Les chercheurs, s’étant penchés sur la question ont été les premiers surpris par des résultats d’aussi bon augure : ces quinze dernières années, force a été de constater que le gigantesque trou de la couche d’ozone avait rétréci de quatre millions de km², ce qui n’est pas une mince guérison, car elle équivaut à un peu plus de six fois la superficie de la France. Le célèbre MIT a trouvé des raisons validées et fondées pour expliquer ce renversement de situation de 2000 à 2015 : la diminution des émissions de gaz chlorés, premiers responsables de la destruction de la couche d’ozone, sont le facteur principal du rétablissement progressif de cette dernière.

Leurs recherches ont prouvé que plus de la moitié de cette réduction résultait exclusivement de la diminution notable des gaz chlorés ou CFC (utilisés dans les bombes aérosols ainsi que les réfrigérateurs par exemple) émis dans l’atmosphère. Pour conduire au mieux leur étude, les scientifiques ont collecté les données des satellites et des ballons météorologiques ayant été mises à leur disposition. Leurs travaux ont été effectués tous les ans, au moment délicat où la couche d’ozone baisse fortement, durant le printemps austral (septembre et octobre).
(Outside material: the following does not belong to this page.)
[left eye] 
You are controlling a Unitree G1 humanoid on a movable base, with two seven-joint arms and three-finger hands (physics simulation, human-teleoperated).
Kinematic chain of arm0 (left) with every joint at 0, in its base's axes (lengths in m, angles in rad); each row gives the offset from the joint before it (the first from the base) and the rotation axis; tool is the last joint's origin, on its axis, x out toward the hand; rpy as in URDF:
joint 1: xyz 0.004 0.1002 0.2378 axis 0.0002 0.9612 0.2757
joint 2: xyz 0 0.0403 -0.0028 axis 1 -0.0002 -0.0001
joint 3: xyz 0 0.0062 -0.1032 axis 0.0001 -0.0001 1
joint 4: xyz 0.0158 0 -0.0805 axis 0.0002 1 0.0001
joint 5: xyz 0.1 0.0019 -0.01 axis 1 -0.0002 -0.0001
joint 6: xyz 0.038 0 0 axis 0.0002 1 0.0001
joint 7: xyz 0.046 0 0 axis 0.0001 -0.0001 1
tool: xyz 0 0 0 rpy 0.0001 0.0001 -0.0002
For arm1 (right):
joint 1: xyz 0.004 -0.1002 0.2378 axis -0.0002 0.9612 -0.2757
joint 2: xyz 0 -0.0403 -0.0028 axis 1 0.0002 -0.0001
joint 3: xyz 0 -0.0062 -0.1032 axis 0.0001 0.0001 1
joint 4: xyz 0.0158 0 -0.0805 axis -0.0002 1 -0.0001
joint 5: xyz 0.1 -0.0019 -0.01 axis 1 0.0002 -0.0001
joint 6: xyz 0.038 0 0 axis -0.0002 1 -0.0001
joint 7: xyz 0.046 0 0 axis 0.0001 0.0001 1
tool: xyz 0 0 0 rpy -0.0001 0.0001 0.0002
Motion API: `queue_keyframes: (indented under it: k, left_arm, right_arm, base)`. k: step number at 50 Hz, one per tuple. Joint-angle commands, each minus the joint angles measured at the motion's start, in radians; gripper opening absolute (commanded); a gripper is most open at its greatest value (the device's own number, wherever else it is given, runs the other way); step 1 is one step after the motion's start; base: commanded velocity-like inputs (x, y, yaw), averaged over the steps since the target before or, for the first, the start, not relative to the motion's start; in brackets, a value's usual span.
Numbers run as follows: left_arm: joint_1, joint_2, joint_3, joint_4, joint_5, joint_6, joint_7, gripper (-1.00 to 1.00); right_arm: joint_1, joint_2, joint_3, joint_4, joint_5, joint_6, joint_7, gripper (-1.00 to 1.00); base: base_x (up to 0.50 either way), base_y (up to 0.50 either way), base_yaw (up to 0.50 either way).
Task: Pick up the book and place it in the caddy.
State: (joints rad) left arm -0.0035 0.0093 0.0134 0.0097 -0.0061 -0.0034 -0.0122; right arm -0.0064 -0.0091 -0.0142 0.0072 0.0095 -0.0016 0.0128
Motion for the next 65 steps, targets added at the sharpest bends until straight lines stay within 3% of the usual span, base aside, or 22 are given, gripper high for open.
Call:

Le protocole de Montréal : un accord cadre aux résultats probants pour sauver la couche d’ozone au trou découvert en 1985

Cette amélioration de la couche d’ozone s’explique, évidemment aussi, par le protocole de Montréal, relatif aux substances qui ont contribué à l’appauvrir. Il a été signé en 1987, par la CEE et 24 autres pays. L’objectif à atteindre de ce protocole encadrant est radical : il s’agit d’interdire la production et l’usage dans les pays développés des gaz nocifs à l’encontre de la couche d’ozone, au premier rang desquels figurent les nocives CFC (chlorofluorocarbone). Chacune des parties membres du protocole s’est engagée à fournir un rapport annuel sur les points suivants : sa consommation, sa production, son exportation, son importation de substances réglementées.

Des produits se sont ajoutés à la liste initiale des substances à éliminer, comme le bromure de méthyle (un fongicide utilisé dans la production fruitière) ou encore les HCFC. En 2009 on dénombrait 196 pays signataires du protocole de Montréal, ce qui en fait le premier traité à atteindre la ratification universelle dans l’histoire des Nations Unies. Les parties au protocole se réunissent annuellement afin d’ajuster la liste des produits nocifs pour la couche d’ozone et de faciliter l’application du protocole aux bons résultats.